- **What to do**: Return the entries exactly as they appear.

- **Data for this exercise**:
+++
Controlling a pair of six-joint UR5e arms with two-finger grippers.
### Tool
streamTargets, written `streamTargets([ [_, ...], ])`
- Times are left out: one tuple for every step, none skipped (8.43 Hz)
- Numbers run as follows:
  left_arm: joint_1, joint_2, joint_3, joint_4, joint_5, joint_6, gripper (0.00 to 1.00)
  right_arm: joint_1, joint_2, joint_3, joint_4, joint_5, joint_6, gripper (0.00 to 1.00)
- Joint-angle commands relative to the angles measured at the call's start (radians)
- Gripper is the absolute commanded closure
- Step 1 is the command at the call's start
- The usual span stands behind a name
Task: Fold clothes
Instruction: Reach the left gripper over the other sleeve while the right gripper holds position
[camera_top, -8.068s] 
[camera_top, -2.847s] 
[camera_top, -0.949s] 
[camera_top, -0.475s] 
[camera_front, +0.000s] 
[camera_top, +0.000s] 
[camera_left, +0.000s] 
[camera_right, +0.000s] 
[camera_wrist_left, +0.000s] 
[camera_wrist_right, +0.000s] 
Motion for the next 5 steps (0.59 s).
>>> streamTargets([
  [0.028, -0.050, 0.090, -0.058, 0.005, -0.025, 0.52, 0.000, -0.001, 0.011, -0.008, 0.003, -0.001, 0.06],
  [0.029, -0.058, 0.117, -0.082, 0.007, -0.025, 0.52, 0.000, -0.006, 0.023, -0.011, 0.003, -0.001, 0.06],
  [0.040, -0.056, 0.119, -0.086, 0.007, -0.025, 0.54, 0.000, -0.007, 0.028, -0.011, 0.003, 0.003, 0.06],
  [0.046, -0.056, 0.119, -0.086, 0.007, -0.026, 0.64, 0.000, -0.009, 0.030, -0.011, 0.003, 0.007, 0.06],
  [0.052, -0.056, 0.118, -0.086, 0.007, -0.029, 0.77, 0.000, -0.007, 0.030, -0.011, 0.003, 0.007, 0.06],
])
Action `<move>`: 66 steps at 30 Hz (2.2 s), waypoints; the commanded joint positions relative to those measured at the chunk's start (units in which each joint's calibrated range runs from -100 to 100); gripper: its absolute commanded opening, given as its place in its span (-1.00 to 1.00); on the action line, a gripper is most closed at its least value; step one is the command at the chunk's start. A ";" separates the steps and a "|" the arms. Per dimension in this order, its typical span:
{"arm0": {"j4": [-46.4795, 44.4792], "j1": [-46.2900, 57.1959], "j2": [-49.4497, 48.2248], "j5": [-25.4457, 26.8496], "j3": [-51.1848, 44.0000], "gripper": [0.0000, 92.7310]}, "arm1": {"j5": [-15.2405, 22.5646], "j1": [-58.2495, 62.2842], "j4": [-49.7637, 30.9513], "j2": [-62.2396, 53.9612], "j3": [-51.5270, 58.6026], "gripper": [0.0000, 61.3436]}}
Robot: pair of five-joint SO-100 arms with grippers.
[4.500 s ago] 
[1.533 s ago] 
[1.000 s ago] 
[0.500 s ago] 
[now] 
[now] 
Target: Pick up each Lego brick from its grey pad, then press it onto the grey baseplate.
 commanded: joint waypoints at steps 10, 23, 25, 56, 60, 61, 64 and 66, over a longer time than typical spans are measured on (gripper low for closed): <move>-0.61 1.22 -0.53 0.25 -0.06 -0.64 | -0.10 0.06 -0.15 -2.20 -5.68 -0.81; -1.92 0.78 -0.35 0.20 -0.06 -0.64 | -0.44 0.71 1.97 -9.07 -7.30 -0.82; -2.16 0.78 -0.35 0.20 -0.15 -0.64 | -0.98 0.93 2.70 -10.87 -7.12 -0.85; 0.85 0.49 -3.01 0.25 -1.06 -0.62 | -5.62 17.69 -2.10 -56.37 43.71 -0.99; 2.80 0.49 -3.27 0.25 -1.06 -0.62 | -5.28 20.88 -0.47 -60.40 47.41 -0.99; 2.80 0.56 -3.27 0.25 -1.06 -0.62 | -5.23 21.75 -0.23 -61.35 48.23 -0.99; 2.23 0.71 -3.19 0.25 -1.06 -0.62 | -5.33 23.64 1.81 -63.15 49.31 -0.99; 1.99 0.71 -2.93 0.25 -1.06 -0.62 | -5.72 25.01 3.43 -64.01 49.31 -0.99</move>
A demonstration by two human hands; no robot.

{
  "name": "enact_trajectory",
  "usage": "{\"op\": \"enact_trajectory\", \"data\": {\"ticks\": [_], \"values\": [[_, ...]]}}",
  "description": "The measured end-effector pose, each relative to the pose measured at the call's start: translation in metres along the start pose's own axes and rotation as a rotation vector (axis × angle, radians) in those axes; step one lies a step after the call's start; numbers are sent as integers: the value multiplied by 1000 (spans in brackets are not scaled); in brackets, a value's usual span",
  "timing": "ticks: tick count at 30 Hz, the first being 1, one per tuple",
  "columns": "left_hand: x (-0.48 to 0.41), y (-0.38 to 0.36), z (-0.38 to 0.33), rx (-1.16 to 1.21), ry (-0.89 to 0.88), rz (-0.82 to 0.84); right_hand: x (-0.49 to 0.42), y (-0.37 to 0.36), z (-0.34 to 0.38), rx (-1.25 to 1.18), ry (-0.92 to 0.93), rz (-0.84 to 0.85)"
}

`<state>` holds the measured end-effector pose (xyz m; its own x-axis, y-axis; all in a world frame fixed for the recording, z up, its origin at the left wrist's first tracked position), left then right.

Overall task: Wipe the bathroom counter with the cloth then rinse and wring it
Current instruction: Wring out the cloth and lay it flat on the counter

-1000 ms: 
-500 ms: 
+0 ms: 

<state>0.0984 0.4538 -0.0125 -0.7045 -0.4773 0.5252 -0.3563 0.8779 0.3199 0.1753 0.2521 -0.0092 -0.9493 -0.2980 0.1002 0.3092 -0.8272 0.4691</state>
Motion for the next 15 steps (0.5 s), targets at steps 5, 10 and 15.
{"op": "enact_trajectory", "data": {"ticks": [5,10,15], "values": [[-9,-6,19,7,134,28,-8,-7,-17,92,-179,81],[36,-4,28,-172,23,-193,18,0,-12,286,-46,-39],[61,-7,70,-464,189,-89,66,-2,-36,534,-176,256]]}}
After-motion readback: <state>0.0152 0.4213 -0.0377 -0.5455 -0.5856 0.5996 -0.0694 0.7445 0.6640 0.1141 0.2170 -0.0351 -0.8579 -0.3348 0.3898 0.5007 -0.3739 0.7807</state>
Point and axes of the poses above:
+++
- **Task output**:
Controlling a pair of six-joint UR5e arms with two-finger grippers.
### Tool
streamTargets, written `streamTargets([ [_, ...], ])`
- Times are left out: one tuple for every step, none skipped (8.43 Hz)
- Numbers run as follows:
  left_arm: joint_1, joint_2, joint_3, joint_4, joint_5, joint_6, gripper (0.00 to 1.00)
  right_arm: joint_1, joint_2, joint_3, joint_4, joint_5, joint_6, gripper (0.00 to 1.00)
- Joint-angle commands relative to the angles measured at the call's start (radians)
- Gripper is the absolute commanded closure
- Step 1 is the command at the call's start
- The usual span stands behind a name
Task: Fold clothes
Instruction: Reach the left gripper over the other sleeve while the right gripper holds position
[camera_top, -8.068s] 
[camera_top, -2.847s] 
[camera_top, -0.949s] 
[camera_top, -0.475s] 
[camera_front, +0.000s] 
[camera_top, +0.000s] 
[camera_left, +0.000s] 
[camera_right, +0.000s] 
[camera_wrist_left, +0.000s] 
[camera_wrist_right, +0.000s] 
Motion for the next 5 steps (0.59 s).
>>> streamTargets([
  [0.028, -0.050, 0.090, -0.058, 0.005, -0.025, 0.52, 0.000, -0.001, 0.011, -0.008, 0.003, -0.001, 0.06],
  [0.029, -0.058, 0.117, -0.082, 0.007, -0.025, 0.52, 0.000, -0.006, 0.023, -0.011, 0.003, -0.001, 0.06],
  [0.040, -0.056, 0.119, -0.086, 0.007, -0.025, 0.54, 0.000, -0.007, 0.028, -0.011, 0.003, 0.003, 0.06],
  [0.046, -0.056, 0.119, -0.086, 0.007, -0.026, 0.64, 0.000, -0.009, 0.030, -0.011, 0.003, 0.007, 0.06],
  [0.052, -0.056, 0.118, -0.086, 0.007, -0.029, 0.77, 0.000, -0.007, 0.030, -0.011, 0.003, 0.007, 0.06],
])
Action `<move>`: 66 steps at 30 Hz (2.2 s), waypoints; the commanded joint positions relative to those measured at the chunk's start (units in which each joint's calibrated range runs from -100 to 100); gripper: its absolute commanded opening, given as its place in its span (-1.00 to 1.00); on the action line, a gripper is most closed at its least value; step one is the command at the chunk's start. A ";" separates the steps and a "|" the arms. Per dimension in this order, its typical span:
{"arm0": {"j4": [-46.4795, 44.4792], "j1": [-46.2900, 57.1959], "j2": [-49.4497, 48.2248], "j5": [-25.4457, 26.8496], "j3": [-51.1848, 44.0000], "gripper": [0.0000, 92.7310]}, "arm1": {"j5": [-15.2405, 22.5646], "j1": [-58.2495, 62.2842], "j4": [-49.7637, 30.9513], "j2": [-62.2396, 53.9612], "j3": [-51.5270, 58.6026], "gripper": [0.0000, 61.3436]}}
Robot: pair of five-joint SO-100 arms with grippers.
[4.500 s ago] 
[1.533 s ago] 
[1.000 s ago] 
[0.500 s ago] 
[now] 
[now] 
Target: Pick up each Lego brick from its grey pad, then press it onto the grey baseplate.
 commanded: joint waypoints at steps 10, 23, 25, 56, 60, 61, 64 and 66, over a longer time than typical spans are measured on (gripper low for closed): <move>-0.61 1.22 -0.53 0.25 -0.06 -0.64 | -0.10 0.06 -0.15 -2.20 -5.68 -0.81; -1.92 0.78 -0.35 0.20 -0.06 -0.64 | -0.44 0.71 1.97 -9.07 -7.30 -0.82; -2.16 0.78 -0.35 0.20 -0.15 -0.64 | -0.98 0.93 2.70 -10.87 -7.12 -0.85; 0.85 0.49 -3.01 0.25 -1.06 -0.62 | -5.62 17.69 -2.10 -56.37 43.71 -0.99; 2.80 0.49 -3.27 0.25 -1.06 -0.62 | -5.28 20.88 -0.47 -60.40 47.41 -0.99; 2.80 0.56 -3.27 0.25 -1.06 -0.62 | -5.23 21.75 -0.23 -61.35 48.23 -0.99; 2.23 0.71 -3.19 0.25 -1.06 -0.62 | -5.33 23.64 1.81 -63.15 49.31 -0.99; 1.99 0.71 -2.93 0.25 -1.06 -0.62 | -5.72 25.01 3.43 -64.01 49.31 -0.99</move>
A demonstration by two human hands; no robot.

{
  "name": "enact_trajectory",
  "usage": "{\"op\": \"enact_trajectory\", \"data\": {\"ticks\": [_], \"values\": [[_, ...]]}}",
  "description": "The measured end-effector pose, each relative to the pose measured at the call's start: translation in metres along the start pose's own axes and rotation as a rotation vector (axis × angle, radians) in those axes; step one lies a step after the call's start; numbers are sent as integers: the value multiplied by 1000 (spans in brackets are not scaled); in brackets, a value's usual span",
  "timing": "ticks: tick count at 30 Hz, the first being 1, one per tuple",
  "columns": "left_hand: x (-0.48 to 0.41), y (-0.38 to 0.36), z (-0.38 to 0.33), rx (-1.16 to 1.21), ry (-0.89 to 0.88), rz (-0.82 to 0.84); right_hand: x (-0.49 to 0.42), y (-0.37 to 0.36), z (-0.34 to 0.38), rx (-1.25 to 1.18), ry (-0.92 to 0.93), rz (-0.84 to 0.85)"
}

`<state>` holds the measured end-effector pose (xyz m; its own x-axis, y-axis; all in a world frame fixed for the recording, z up, its origin at the left wrist's first tracked position), left then right.

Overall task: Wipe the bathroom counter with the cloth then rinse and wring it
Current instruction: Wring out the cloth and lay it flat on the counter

-1000 ms: 
-500 ms: 
+0 ms: 

<state>0.0984 0.4538 -0.0125 -0.7045 -0.4773 0.5252 -0.3563 0.8779 0.3199 0.1753 0.2521 -0.0092 -0.9493 -0.2980 0.1002 0.3092 -0.8272 0.4691</state>
Motion for the next 15 steps (0.5 s), targets at steps 5, 10 and 15.
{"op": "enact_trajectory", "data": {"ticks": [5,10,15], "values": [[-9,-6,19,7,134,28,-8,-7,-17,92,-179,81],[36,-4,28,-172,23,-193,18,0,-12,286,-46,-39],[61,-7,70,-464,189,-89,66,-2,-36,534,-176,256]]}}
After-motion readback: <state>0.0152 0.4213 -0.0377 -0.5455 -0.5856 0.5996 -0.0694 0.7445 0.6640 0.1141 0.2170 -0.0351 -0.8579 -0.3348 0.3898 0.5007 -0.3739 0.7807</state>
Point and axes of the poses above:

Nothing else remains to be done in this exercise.